ISLAMABAD - The son and husband of Benazir Bhutto are among the main contenders for the leadership of the slain Pakistani opposition leader’s party, which is likely to be decided Sunday.


A senior aide to Bhutto said the former premier’s son was not keen to enter politics yet, leading to speculation that her widower Asif Ali Zardari could effectively take charge of the party until he is older.

Whatever the outcome, both will remain key figures in the Pakistan People’s Party (PPP) founded four decades ago by Bhutto’s father and now the crisis hit country’s biggest opposition group.

BILAWAL: At just 19, the mantle of the Bhutto family’s bloodstained legacy would lie heavy on the head of Benazir’s only son, Bilawal.

If picked for the top slot in the PPP he would be the third leader in its history after his mother and his grandfather, Zufilqar Ali Bhutto, who founded the party and was executed under martial law in 1979.

But he has already shown signs of following in his mother’s footsteps, enrolling earlier this year at Oxford University, where Benazir Bhutto was head of the prestigious Oxford Union debating society.

Bilawal -- meaning one without equal -- was born in September 1988, a month before his mother won general elections under military dictator Zia-ul-Haq to become Pakistan’s first female premier.

“I went back to sleep and woke up to the sound of a congratulatory gunshot being fired outside the hospital, the beating of drums and cries of “Jiye (Long Live) Bhutto. The most celebrated and politically controversial baby in the history of Pakistan had been born,” Bhutto said in her autobiography.

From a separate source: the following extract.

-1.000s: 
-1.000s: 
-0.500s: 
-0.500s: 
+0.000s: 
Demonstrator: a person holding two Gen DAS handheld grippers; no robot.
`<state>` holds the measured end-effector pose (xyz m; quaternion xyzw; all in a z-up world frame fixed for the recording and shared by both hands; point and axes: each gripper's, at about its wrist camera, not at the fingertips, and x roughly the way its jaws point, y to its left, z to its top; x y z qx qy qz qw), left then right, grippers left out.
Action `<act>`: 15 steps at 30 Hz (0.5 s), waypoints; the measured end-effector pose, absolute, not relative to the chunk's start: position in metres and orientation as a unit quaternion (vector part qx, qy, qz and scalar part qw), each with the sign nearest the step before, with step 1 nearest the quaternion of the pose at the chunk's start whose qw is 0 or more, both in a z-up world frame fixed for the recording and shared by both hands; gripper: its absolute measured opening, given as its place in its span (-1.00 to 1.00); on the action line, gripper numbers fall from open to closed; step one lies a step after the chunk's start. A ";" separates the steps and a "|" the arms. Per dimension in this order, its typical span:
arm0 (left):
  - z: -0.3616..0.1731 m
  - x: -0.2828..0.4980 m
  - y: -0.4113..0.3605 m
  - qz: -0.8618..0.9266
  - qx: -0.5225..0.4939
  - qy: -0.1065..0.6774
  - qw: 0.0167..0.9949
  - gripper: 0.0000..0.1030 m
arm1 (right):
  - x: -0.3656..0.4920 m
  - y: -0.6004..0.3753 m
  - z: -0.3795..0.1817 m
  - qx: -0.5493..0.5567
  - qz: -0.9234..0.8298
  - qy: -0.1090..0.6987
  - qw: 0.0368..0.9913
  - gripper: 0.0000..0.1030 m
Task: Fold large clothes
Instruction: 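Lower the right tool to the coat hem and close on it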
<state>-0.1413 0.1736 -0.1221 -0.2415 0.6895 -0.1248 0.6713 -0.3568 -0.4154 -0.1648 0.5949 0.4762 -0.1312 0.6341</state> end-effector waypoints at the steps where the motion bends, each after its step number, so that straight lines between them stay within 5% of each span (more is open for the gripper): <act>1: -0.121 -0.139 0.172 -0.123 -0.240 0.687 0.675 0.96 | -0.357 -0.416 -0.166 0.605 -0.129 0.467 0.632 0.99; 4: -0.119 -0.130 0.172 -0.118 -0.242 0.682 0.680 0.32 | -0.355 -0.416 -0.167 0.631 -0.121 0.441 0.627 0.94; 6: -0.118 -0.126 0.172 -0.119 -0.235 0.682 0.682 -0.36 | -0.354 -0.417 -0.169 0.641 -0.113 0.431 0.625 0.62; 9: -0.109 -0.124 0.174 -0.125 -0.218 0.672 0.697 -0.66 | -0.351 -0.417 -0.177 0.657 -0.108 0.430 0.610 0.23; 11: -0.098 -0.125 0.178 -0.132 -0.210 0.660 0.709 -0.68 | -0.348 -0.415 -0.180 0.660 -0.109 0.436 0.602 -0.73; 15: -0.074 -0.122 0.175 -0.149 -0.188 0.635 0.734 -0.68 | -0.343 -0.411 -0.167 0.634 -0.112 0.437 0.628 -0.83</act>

He and his two sisters went into exile with their mother in 1999, dividing their time between London and Dubai, where Bilawal attended school. Reports in local newspapers said he was keen on outdoor sports including target-shooting and horse riding.

At Benazir’s funeral on Friday he was pictured looking composed despite his grief, but analysts say he is currently too young to lead the party.

“Bilawal is just 19 years old, he needs to be groomed,” political analyst and retired general Talat Masood said.

“They should let him complete his education. When he is in a position to assume he should be given the mantle.”

ZARDARI: Nicknamed “Mr. Ten Percent” by Pakistanis because of allegations about kickbacks from his wife’s time in power, Asif Ali Zardari, 51, has gone from playboy to villain and now to grieving political widower.

When he married into the Bhutto political dynasty in 1987, Zardari, then 31, was the little known scion of a landowning polo-playing family from southern Sindh province.

He was born on July 21, 1956 in the rural Sindh district of Nawabshah and schooled in the commercial capital Karachi at the Saint Patrick High School, alma mater of President Pervez Musharraf.

He graduated from the Petaro Cadet College in 1972, an army-run institution known for its discipline and regimented life.

After their arranged marriage Zardari gradually carved out an influential position for himself under his wife’s two tenures in power.

But he was back behind bars within half an hour of the dismissal of Bhutto’s second government in 1996.

Zardari spent eight years in jail -- five of them while his family lived in exile -- before being freed in November 2004 after being cleared over the last of 17 cases of corruption, murder and drug smuggling.

His passion for thoroughbred horses was well known and landed into trouble. One of the charges against him was that he maintained a costly stable in the prime minister’s official residence in Islamabad at state expense.

“Zardari has a very tainted record. He may not consider himself suitable for the party leadership,” Masood said.

“He may leave it to some senior member to lead the party. It will be more appropriate for the party and for him.”